Below is a listing to repeat exactly, with its pictures left out.

•••

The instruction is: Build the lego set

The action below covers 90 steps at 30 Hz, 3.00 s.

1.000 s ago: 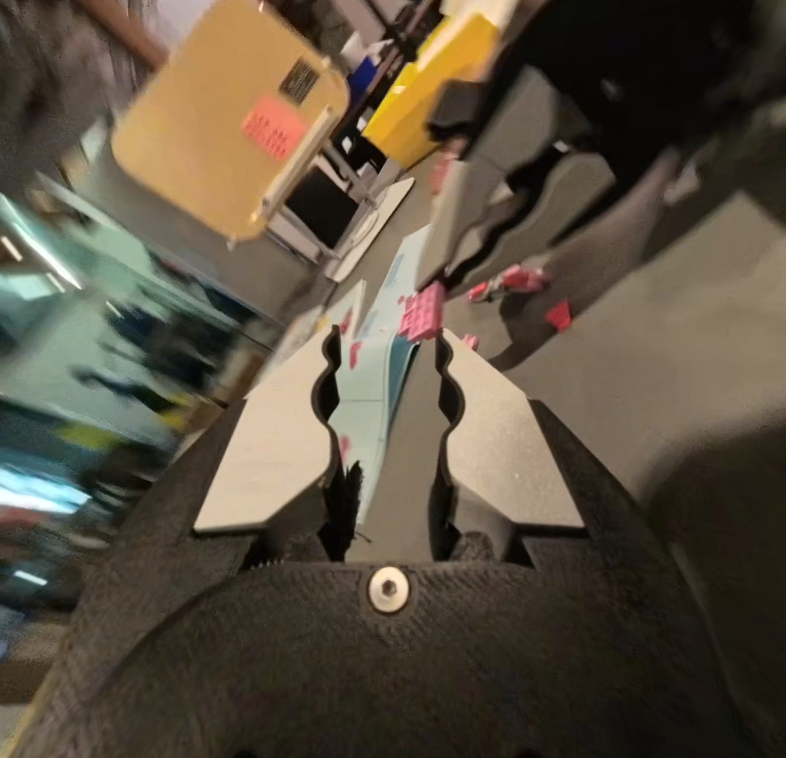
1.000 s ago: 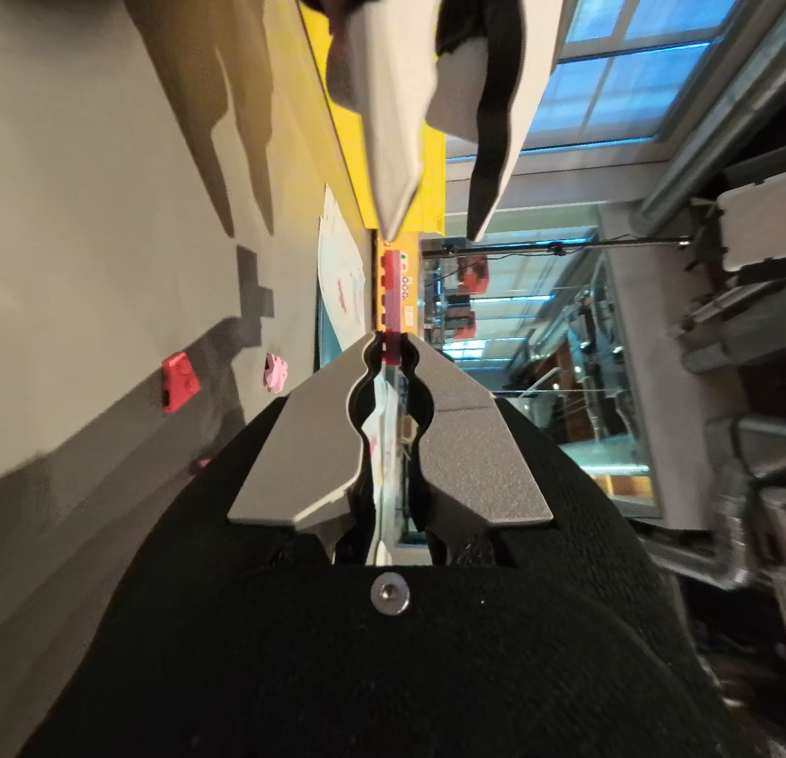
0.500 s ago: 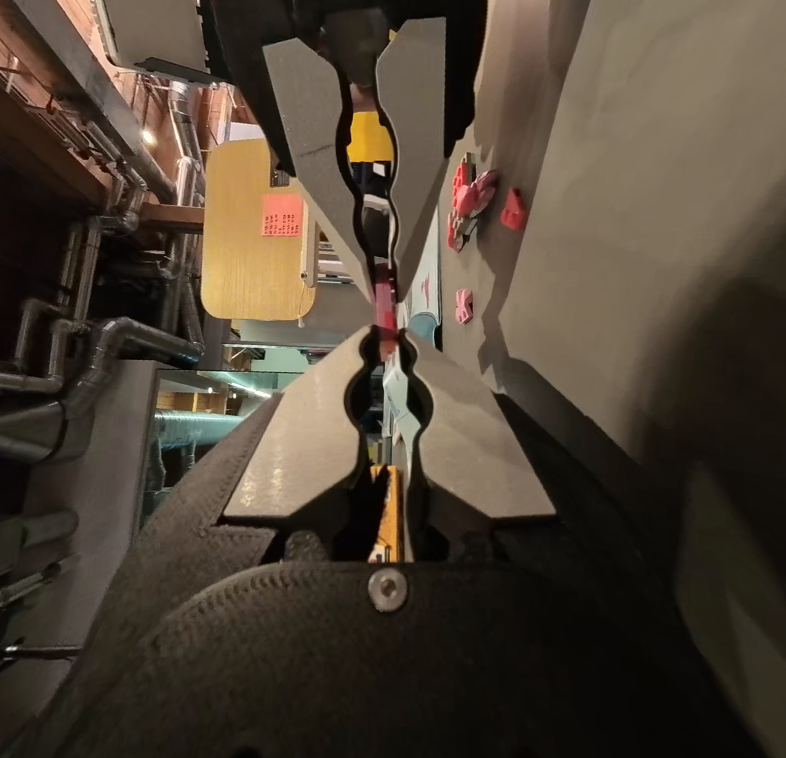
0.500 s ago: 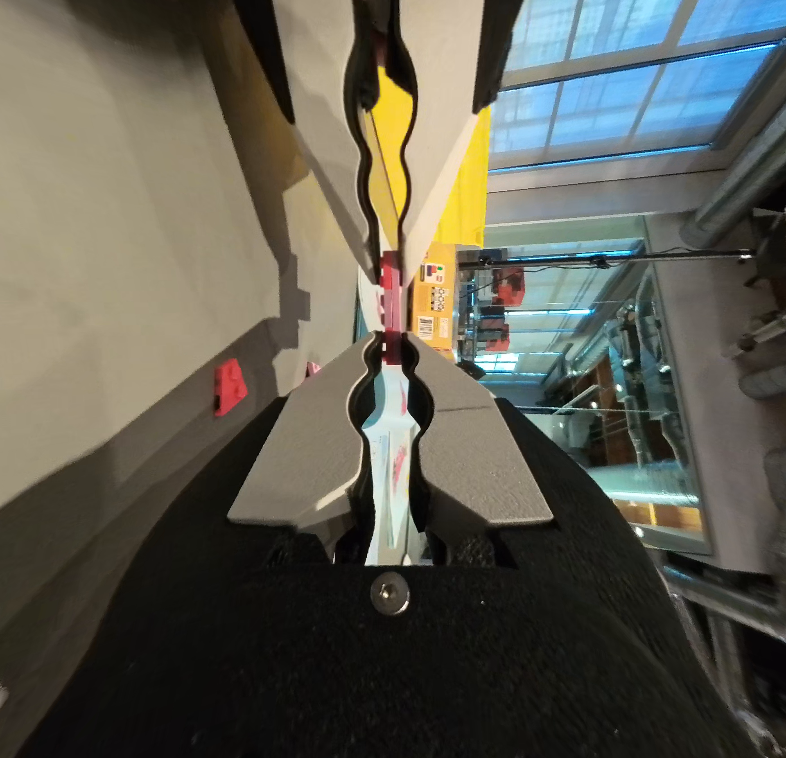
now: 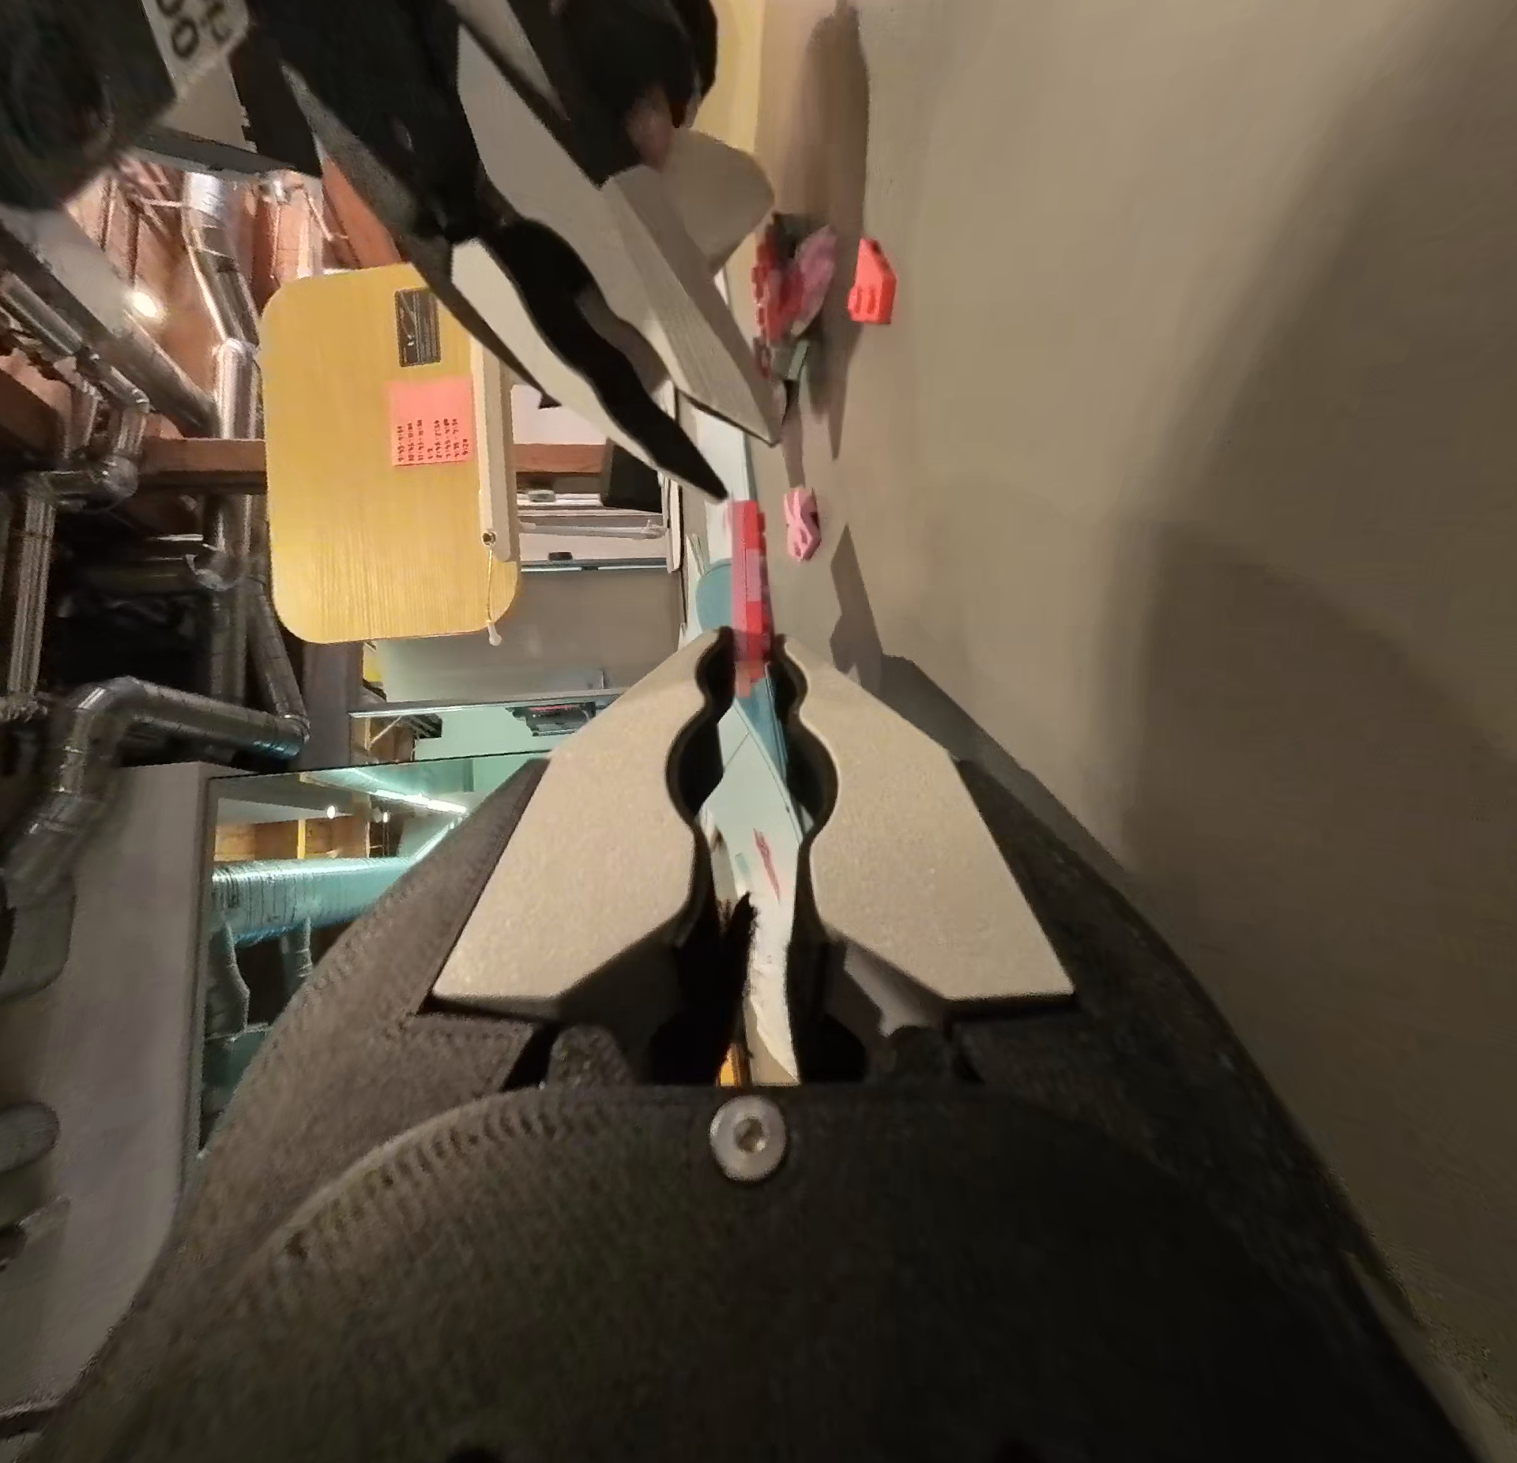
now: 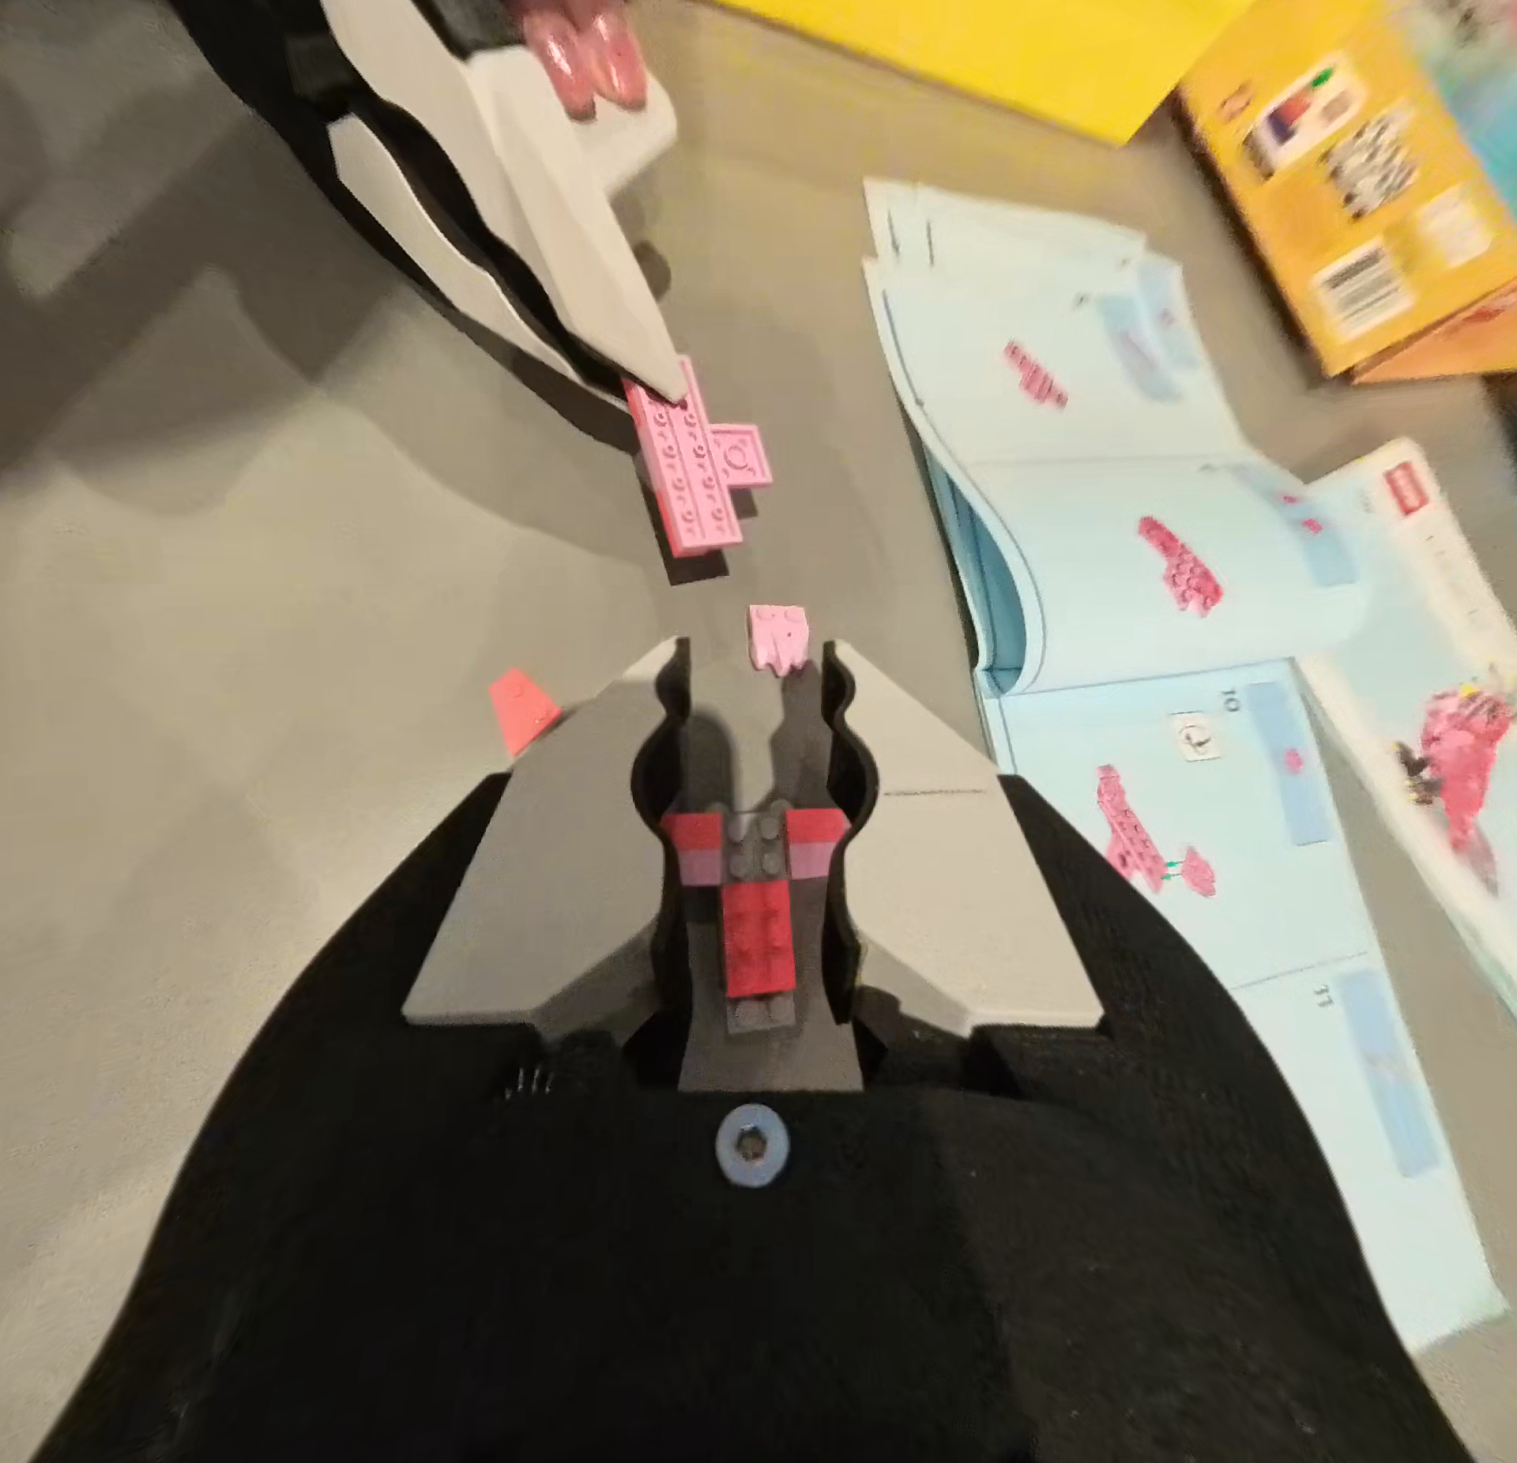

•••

* Task answer *
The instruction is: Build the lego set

The action below covers 90 steps at 30 Hz, 3.00 s.

1.000 s ago: 
1.000 s ago: 
0.500 s ago: 
0.500 s ago: 
now: 
now: 

Work on this exercise is complete.